At this crisis a strange thing happened. A half-breed Indian
in Nevada promulgated the news that the Messiah had appeared to him
upon a peak in the Rockies, dressed in rabbit skins, and bringing
a message to the red race. The message was to the effect that
since his first coming had been in vain, since the white people had
doubted and reviled him, had nailed him to the cross, and trampled
upon his doctrines, he had come again in pity to save the Indian.
He declared that he would cause the earth to shake and to overthrow
the cities of the whites and destroy them, that the buffalo would
return, and the land belong to the red race forever! These events
were to come to pass within two years; and meanwhile they were to
prepare for his coming by the ceremonies and dances which he
commanded.

This curious story spread like wildfire and met with eager
acceptance among the suffering and discontented people. The
teachings of Christian missionaries had prepared them to believe in
a Messiah, and the prescribed ceremonial was much more in accord
with their traditions than the conventional worship of the
churches. Chiefs of many tribes sent delegations to the Indian
prophet; Short Bull, Kicking Bear, and others went from among the
Sioux, and on their return all inaugurated the dances at once.
There was an attempt at first to keep the matter secret, but it
soon became generally known and seriously disconcerted the Indian
agents and others, who were quick to suspect a hostile conspiracy
under all this religious enthusiasm. As a matter of fact, there
was no thought of an uprising; the dancing was innocent enough, and
pathetic enough their despairing hope in a pitiful Saviour who
should overwhelm their oppressors and bring back their golden age.

When the Indians refused to give up the "Ghost Dance" at the
bidding of the authorities, the growing suspicion and alarm focused
upon Sitting Bull, who in spirit had never been any too submissive,
and it was determined to order his arrest. At the special request
of Major McLaughlin, agent at Standing Rock, forty of his Indian
police were sent out to Sitting Bull's home on Grand River to
secure his person (followed at some little distance by a body of
United States troops for reinforcement, in case of trouble). These
police are enlisted from among the tribesmen at each agency, and
have proved uniformly brave and faithful.

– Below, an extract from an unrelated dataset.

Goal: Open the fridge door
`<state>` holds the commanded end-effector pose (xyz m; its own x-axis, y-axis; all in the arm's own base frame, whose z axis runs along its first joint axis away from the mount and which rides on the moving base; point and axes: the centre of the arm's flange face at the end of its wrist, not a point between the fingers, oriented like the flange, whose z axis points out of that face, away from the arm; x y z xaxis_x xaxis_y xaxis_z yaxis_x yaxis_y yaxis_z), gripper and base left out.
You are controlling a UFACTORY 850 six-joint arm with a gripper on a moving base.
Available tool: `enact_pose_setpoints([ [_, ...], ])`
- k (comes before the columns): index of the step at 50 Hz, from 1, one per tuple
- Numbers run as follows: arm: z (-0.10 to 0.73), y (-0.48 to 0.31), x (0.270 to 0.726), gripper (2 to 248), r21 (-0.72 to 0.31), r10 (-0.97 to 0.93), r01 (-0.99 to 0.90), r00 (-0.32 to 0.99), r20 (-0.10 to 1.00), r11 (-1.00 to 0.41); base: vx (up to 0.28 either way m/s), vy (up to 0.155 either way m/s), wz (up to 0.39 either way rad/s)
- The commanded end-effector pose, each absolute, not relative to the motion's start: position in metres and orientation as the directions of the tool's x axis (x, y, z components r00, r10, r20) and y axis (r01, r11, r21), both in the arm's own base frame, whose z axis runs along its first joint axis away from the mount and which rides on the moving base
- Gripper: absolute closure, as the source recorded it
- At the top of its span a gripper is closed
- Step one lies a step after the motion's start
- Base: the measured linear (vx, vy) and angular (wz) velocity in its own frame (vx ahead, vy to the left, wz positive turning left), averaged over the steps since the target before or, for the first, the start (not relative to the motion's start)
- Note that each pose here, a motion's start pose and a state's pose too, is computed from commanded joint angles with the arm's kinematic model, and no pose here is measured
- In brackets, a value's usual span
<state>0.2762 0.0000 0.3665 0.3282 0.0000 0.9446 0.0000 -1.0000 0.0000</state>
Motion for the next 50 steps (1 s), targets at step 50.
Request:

They entered the cabin
at daybreak, aroused the chief from a sound slumber, helped him to
dress, and led him unresisting from the house; but when he came out
in the gray dawn of that December morning in 1890, to find his
cabin surrounded by armed men and himself led away to he knew not
what fate, he cried out loudly:

"They have taken me: what say you to it?"

Men poured out of the neighboring houses, and in a few minutes
the police were themselves surrounded with an excited and rapidly
increasing throng. They harangued the crowd in vain; Sitting
Bull's blood was up, and he again appealed to his men. His adopted
brother, the Assiniboine captive whose life he had saved so many
years before, was the first to fire. His shot killed Lieutenant
Bull Head, who held Sitting Bull by the arm. Then there was a
short but sharp conflict, in which Sitting Bull and six of his
defenders and six of the Indian police were slain, with many more
wounded. The chief's young son, Crow Foot, and his devoted
"brother" died with him. When all was over, and the terrified
people had fled precipitately across the river, the soldiers
appeared upon the brow of the long hill and fired their Hotchkiss
guns into the deserted camp.

Thus ended the life of a natural strategist of no mean courage
and ability. The great chief was buried without honors outside the
cemetery at the post, and for some years the grave was marked by a
mere board at its head. Recently some women have built a cairn of
rocks there in token of respect and remembrance.